When you reply, transcribe every line of the data below exactly.

Top of Data to use

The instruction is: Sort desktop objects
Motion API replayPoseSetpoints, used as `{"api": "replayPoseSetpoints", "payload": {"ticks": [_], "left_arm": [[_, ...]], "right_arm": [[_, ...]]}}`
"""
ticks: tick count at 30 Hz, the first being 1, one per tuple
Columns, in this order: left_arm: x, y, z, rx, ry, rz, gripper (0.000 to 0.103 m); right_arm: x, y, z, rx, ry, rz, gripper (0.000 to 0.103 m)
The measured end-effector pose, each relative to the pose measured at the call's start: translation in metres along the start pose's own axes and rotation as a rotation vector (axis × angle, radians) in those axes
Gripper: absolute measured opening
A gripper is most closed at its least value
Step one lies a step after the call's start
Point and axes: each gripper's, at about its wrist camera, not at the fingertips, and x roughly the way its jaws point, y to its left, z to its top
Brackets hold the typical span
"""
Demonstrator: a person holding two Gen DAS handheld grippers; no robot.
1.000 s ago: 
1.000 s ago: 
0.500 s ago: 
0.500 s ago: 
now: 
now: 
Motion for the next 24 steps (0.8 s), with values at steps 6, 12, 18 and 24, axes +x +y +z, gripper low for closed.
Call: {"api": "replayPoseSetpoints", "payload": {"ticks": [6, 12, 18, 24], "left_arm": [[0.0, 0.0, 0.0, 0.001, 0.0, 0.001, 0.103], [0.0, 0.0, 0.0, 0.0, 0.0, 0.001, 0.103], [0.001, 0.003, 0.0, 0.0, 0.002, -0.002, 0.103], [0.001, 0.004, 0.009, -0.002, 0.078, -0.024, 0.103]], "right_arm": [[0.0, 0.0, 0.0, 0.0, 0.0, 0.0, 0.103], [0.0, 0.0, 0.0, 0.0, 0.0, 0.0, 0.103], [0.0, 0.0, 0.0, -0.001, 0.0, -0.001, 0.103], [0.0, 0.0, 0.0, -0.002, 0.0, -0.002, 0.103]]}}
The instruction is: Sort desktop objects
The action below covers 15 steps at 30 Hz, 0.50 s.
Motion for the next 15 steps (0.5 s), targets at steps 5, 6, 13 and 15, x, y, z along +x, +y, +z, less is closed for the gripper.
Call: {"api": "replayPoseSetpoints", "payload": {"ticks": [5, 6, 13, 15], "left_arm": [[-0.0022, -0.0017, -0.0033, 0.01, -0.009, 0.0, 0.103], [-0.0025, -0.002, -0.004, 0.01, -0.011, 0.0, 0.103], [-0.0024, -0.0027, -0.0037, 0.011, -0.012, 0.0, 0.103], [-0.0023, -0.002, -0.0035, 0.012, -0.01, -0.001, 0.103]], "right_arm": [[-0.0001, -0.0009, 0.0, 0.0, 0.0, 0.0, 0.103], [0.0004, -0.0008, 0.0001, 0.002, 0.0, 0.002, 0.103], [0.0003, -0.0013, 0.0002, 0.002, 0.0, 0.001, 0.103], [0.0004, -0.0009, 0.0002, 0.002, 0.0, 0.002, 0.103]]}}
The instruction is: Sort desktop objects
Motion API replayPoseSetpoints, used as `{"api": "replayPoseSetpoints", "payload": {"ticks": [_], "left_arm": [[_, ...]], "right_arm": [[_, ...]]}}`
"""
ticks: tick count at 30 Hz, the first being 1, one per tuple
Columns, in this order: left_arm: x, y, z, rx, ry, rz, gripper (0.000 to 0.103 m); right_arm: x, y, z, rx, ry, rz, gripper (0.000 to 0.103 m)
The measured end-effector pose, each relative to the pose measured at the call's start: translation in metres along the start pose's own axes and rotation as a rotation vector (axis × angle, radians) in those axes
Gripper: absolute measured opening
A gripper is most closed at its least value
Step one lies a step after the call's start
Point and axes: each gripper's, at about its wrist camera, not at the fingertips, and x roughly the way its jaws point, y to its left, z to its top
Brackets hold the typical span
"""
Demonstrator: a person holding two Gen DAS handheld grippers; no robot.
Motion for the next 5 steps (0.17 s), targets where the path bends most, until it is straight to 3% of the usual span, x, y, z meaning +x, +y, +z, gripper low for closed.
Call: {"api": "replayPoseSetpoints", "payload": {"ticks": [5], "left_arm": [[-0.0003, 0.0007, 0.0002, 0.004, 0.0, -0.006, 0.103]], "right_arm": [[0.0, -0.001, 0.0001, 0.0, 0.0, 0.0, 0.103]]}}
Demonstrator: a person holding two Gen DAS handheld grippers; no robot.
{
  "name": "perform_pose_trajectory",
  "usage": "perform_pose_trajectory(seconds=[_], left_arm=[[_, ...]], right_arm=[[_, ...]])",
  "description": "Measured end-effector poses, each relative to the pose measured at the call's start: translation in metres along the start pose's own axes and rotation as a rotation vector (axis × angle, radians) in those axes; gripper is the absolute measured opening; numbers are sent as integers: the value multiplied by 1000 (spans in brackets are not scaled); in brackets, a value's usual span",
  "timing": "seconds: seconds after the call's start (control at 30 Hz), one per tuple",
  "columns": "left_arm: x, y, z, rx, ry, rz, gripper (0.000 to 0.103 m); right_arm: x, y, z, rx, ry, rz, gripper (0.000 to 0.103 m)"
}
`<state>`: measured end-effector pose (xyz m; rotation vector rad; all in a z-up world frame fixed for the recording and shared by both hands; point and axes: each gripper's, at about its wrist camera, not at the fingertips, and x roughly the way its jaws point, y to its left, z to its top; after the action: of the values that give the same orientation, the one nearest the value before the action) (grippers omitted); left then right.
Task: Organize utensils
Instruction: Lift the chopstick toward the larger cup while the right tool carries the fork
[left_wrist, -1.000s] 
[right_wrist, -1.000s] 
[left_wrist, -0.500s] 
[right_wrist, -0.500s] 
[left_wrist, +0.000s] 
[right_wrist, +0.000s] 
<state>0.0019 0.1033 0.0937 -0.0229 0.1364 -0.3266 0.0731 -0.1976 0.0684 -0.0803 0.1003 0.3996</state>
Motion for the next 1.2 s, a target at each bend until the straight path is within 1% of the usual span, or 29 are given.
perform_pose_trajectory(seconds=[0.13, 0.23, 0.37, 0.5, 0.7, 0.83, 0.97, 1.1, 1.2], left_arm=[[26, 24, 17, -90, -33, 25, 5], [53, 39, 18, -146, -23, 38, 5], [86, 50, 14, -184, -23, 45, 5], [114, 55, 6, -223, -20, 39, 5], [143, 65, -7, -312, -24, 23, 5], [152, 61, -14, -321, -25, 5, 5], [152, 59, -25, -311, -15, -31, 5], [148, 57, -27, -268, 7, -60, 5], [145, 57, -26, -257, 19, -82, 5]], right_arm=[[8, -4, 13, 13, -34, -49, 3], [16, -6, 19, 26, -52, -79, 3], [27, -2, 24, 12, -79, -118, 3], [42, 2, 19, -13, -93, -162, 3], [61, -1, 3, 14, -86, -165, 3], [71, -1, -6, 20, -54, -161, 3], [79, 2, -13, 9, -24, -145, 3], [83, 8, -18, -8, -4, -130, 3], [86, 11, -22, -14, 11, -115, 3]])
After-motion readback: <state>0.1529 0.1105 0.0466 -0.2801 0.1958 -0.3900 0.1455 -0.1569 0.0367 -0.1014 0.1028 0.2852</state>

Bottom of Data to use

▶ **Solution to this problem**
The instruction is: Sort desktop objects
Motion API replayPoseSetpoints, used as `{"api": "replayPoseSetpoints", "payload": {"ticks": [_], "left_arm": [[_, ...]], "right_arm": [[_, ...]]}}`
"""
ticks: tick count at 30 Hz, the first being 1, one per tuple
Columns, in this order: left_arm: x, y, z, rx, ry, rz, gripper (0.000 to 0.103 m); right_arm: x, y, z, rx, ry, rz, gripper (0.000 to 0.103 m)
The measured end-effector pose, each relative to the pose measured at the call's start: translation in metres along the start pose's own axes and rotation as a rotation vector (axis × angle, radians) in those axes
Gripper: absolute measured opening
A gripper is most closed at its least value
Step one lies a step after the call's start
Point and axes: each gripper's, at about its wrist camera, not at the fingertips, and x roughly the way its jaws point, y to its left, z to its top
Brackets hold the typical span
"""
Demonstrator: a person holding two Gen DAS handheld grippers; no robot.
1.000 s ago: 
1.000 s ago: 
0.500 s ago: 
0.500 s ago: 
now: 
now: 
Motion for the next 24 steps (0.8 s), with values at steps 6, 12, 18 and 24, axes +x +y +z, gripper low for closed.
Call: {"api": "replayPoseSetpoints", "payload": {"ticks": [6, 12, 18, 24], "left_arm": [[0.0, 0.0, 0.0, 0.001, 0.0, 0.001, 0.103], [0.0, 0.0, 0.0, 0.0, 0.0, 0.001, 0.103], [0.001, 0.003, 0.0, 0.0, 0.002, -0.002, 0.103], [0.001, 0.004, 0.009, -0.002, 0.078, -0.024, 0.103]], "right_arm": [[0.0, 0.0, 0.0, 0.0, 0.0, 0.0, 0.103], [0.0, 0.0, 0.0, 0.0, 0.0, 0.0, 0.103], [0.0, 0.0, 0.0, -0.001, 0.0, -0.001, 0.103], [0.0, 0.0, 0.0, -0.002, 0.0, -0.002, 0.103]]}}
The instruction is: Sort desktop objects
The action below covers 15 steps at 30 Hz, 0.50 s.
Motion for the next 15 steps (0.5 s), targets at steps 5, 6, 13 and 15, x, y, z along +x, +y, +z, less is closed for the gripper.
Call: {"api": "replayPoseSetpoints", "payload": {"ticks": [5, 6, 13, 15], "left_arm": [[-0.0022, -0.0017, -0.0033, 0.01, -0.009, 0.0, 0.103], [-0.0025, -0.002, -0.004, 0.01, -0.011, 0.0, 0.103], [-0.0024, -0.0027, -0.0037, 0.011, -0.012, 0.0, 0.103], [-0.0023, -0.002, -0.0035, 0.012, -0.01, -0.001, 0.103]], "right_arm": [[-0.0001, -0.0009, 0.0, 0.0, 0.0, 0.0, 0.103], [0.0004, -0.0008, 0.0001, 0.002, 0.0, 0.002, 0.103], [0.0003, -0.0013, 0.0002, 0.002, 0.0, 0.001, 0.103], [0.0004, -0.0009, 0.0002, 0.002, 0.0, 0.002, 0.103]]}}
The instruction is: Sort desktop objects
Motion API replayPoseSetpoints, used as `{"api": "replayPoseSetpoints", "payload": {"ticks": [_], "left_arm": [[_, ...]], "right_arm": [[_, ...]]}}`
"""
ticks: tick count at 30 Hz, the first being 1, one per tuple
Columns, in this order: left_arm: x, y, z, rx, ry, rz, gripper (0.000 to 0.103 m); right_arm: x, y, z, rx, ry, rz, gripper (0.000 to 0.103 m)
The measured end-effector pose, each relative to the pose measured at the call's start: translation in metres along the start pose's own axes and rotation as a rotation vector (axis × angle, radians) in those axes
Gripper: absolute measured opening
A gripper is most closed at its least value
Step one lies a step after the call's start
Point and axes: each gripper's, at about its wrist camera, not at the fingertips, and x roughly the way its jaws point, y to its left, z to its top
Brackets hold the typical span
"""
Demonstrator: a person holding two Gen DAS handheld grippers; no robot.
Motion for the next 5 steps (0.17 s), targets where the path bends most, until it is straight to 3% of the usual span, x, y, z meaning +x, +y, +z, gripper low for closed.
Call: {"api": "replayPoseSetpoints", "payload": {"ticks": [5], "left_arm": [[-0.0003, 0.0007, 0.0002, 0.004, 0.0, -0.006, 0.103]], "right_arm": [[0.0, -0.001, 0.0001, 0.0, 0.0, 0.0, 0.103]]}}
Demonstrator: a person holding two Gen DAS handheld grippers; no robot.
{
  "name": "perform_pose_trajectory",
  "usage": "perform_pose_trajectory(seconds=[_], left_arm=[[_, ...]], right_arm=[[_, ...]])",
  "description": "Measured end-effector poses, each relative to the pose measured at the call's start: translation in metres along the start pose's own axes and rotation as a rotation vector (axis × angle, radians) in those axes; gripper is the absolute measured opening; numbers are sent as integers: the value multiplied by 1000 (spans in brackets are not scaled); in brackets, a value's usual span",
  "timing": "seconds: seconds after the call's start (control at 30 Hz), one per tuple",
  "columns": "left_arm: x, y, z, rx, ry, rz, gripper (0.000 to 0.103 m); right_arm: x, y, z, rx, ry, rz, gripper (0.000 to 0.103 m)"
}
`<state>`: measured end-effector pose (xyz m; rotation vector rad; all in a z-up world frame fixed for the recording and shared by both hands; point and axes: each gripper's, at about its wrist camera, not at the fingertips, and x roughly the way its jaws point, y to its left, z to its top; after the action: of the values that give the same orientation, the one nearest the value before the action) (grippers omitted); left then right.
Task: Organize utensils
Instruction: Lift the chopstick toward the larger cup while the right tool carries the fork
[left_wrist, -1.000s] 
[right_wrist, -1.000s] 
[left_wrist, -0.500s] 
[right_wrist, -0.500s] 
[left_wrist, +0.000s] 
[right_wrist, +0.000s] 
<state>0.0019 0.1033 0.0937 -0.0229 0.1364 -0.3266 0.0731 -0.1976 0.0684 -0.0803 0.1003 0.3996</state>
Motion for the next 1.2 s, a target at each bend until the straight path is within 1% of the usual span, or 29 are given.
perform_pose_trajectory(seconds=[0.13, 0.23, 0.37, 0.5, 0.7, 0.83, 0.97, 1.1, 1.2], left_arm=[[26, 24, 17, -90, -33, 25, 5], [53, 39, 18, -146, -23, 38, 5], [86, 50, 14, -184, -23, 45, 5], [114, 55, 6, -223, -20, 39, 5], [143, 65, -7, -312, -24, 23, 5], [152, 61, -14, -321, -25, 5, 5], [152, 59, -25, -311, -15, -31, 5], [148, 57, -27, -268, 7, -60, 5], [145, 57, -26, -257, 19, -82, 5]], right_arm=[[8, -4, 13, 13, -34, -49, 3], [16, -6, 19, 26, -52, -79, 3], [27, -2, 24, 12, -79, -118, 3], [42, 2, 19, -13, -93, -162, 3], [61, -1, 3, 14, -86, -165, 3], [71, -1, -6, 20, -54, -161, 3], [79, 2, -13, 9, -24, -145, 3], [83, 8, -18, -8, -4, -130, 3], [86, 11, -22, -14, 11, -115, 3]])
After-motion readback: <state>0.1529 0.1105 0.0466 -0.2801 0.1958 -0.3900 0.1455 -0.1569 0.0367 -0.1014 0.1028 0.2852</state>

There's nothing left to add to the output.